What you have to do →
Full transcription, minus images: write out the listing below exactly as it appears.

Available data →
· · · · ·

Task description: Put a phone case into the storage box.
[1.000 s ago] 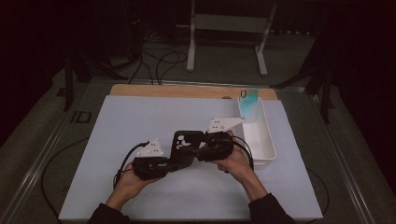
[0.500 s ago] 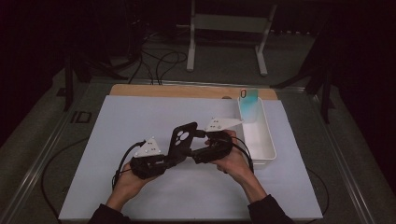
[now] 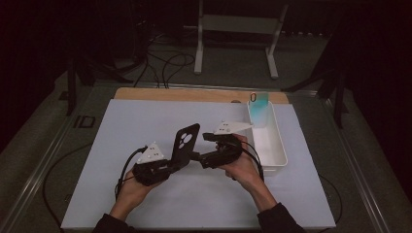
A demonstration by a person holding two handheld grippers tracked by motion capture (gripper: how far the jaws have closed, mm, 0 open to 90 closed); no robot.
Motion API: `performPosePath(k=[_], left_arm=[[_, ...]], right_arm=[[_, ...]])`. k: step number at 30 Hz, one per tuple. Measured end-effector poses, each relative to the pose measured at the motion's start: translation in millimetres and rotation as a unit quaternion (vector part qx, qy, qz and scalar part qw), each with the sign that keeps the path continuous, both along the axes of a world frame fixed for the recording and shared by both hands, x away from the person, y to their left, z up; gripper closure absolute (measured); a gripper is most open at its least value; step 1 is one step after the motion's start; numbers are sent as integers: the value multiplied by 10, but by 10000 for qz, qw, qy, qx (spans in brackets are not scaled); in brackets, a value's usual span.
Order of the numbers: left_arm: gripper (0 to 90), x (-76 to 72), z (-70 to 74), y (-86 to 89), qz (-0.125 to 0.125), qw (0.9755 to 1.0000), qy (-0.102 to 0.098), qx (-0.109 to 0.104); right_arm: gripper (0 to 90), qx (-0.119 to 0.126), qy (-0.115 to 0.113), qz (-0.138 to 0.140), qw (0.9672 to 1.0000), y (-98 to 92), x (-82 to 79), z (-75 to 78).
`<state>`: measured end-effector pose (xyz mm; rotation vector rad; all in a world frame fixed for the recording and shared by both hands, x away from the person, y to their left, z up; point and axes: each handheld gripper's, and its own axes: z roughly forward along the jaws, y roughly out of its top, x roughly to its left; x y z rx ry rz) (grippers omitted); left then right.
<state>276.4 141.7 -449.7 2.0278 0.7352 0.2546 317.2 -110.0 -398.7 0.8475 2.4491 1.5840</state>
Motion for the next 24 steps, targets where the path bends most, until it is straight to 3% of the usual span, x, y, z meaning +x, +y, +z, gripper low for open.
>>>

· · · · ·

Solution for this exercise →
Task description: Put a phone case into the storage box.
[1.000 s ago] 
[0.500 s ago] 
[now] 
A demonstration by a person holding two handheld grippers tracked by motion capture (gripper: how far the jaws have closed, mm, 0 open to 90 closed); no robot.
Motion API: `performPosePath(k=[_], left_arm=[[_, ...]], right_arm=[[_, ...]])`. k: step number at 30 Hz, one per tuple. Measured end-effector poses, each relative to the pose measured at the motion's start: translation in millimetres and rotation as a unit quaternion (vector part qx, qy, qz and scalar part qw), each with the sign that keeps the path continuous, both along the axes of a world frame fixed for the recording and shared by both hands, x away from the person, y to their left, z up; gripper closure absolute (measured); a gripper is most open at its least value; step 1 is one step after the motion's start; numbers are sent as integers: the value multiplied by 10, but by 10000 for qz, qw, qy, qx (spans in brackets are not scaled); in brackets, a value's usual span.
Order of the numbers: left_arm: gripper (0 to 90), x (-76 to 72), z (-70 to 74), y (-86 to 89), qz (-0.125 to 0.125), qw (0.9755 to 1.0000), qy (-0.102 to 0.098), qx (-0.109 to 0.104); right_arm: gripper (0 to 90), qx (-0.119 to 0.126), qy (-0.115 to 0.113), qz (-0.138 to 0.140), qw (0.9672 to 1.0000), y (-98 to 92), x (-82 to 79), z (-75 to 78).
`<state>`: measured end-effector pose (xyz mm; rotation vector rad; all in a world frame fixed for the recording and shared by both hands, x away from the person, y to their left, z up; point and axes: each handheld gripper's, and its own axes: z roughly forward along the jaws, y roughly out of its top, x roughly to its left; x y z rx ry rz) (grippers omitted); left then right.
<state>276.4 141.7 -449.7 2.0278 0.7352 0.2546 317.2 -110.0 -398.7 0.8475 2.4491 1.5840</state>
Motion for the next 24 steps, targets where the path bends most, until it is straight to 3% of the usual span, x, y, z meaning +x, +y, +z, gripper low for open.
>>>

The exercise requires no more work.